Furthermore, in some African nations, especially those with a large Muslim population in the month of Rabi’ul Awwal, the day is declared a work-free day so as to enable lovers of the Holy Prophet to express their love for him in style. On this public holiday, Muslims march from one street to another in colourful outfits chanting praise songs to commemorate the birthday of Prophet Mohammad (s). 

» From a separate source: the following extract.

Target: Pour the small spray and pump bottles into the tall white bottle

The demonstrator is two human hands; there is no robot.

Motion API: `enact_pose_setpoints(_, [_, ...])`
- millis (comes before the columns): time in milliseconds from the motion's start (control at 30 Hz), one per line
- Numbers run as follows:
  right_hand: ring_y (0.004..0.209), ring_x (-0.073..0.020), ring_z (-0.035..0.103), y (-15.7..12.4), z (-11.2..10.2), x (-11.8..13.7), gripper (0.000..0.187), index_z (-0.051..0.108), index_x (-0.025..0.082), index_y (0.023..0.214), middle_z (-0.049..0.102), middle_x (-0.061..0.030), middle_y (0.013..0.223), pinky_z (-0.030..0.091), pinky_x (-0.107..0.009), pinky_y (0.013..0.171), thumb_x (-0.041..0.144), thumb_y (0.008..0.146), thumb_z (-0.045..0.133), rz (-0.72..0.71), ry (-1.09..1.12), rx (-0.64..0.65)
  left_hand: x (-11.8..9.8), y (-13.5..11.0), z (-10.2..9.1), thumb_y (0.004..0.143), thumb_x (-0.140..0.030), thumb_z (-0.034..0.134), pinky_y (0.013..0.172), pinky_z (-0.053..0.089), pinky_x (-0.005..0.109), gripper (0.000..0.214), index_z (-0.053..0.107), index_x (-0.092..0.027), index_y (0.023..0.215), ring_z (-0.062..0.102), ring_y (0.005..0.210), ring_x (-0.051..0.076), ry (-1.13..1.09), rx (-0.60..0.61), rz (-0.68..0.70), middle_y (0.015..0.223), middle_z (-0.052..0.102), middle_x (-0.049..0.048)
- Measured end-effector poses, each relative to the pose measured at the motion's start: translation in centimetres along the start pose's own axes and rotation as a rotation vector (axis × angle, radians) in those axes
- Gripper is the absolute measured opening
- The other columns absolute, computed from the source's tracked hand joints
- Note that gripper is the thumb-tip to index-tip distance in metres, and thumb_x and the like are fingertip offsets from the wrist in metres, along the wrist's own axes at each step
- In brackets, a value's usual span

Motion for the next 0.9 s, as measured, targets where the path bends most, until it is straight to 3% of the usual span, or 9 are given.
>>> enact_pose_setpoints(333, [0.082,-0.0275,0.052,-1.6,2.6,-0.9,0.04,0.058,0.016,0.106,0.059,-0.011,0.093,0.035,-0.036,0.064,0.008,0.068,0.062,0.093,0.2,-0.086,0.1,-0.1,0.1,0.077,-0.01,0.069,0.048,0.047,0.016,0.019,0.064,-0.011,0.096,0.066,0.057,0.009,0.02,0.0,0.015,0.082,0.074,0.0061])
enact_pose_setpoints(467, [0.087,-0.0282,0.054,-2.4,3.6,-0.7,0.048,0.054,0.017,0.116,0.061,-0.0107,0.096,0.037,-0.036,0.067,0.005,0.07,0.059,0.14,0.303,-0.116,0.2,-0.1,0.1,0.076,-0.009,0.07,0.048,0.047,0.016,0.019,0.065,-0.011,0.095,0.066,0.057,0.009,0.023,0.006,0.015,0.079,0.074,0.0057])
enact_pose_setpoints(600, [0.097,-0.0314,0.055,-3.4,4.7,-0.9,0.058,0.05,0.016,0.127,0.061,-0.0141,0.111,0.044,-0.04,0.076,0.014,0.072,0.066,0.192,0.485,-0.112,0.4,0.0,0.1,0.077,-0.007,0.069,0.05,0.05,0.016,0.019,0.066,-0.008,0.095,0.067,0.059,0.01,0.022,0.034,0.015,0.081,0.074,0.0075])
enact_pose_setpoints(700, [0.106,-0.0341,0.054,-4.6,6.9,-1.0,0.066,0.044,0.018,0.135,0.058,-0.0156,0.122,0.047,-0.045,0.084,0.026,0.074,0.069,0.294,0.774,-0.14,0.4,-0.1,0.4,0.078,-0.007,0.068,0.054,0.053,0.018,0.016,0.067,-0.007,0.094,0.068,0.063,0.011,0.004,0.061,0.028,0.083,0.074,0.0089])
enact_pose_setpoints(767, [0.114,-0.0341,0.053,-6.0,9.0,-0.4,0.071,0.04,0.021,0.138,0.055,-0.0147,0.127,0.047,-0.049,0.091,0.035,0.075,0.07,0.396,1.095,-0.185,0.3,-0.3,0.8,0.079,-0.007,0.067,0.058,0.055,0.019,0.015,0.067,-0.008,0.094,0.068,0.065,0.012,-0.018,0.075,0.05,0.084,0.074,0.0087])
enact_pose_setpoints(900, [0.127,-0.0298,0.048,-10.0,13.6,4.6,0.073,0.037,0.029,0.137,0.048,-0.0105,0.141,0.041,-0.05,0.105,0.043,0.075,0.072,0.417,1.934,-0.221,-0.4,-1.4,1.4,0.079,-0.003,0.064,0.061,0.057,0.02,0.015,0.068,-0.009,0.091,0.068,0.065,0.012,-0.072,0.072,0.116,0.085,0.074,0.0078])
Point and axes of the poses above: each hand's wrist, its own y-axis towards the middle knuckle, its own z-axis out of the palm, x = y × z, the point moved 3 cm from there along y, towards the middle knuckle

In countries like Libya, Ghana, Nigeria, Egypt, South Africa, Kenya, and Sudan, there is a section of the Muslim population that does not celebrate the birthday of the Prophet because, according to them, the Prophet didn’t celebrate his own birthday. On the other hand, for many, it is a period that calls for celebration.

For instance in Libya, there is the hadrah, a ritual that involves songs, flutes, and tambourines are used to offer praises to Allah. 

Finally, one can understand that love of the Prophet of Islam in Africa is expressed in various ways, looking at the tapestry of events and activities that are done to show his love by many adherents of Islam in the continent.

From processions to nasheeds, otherwise known as praise songs, to humanitarian outreach and declaration of national holidays on his birthday in some countries among others, it is glaring that followers of Islam in Africa have ample ways of expressing their indubitable love for the Prophet.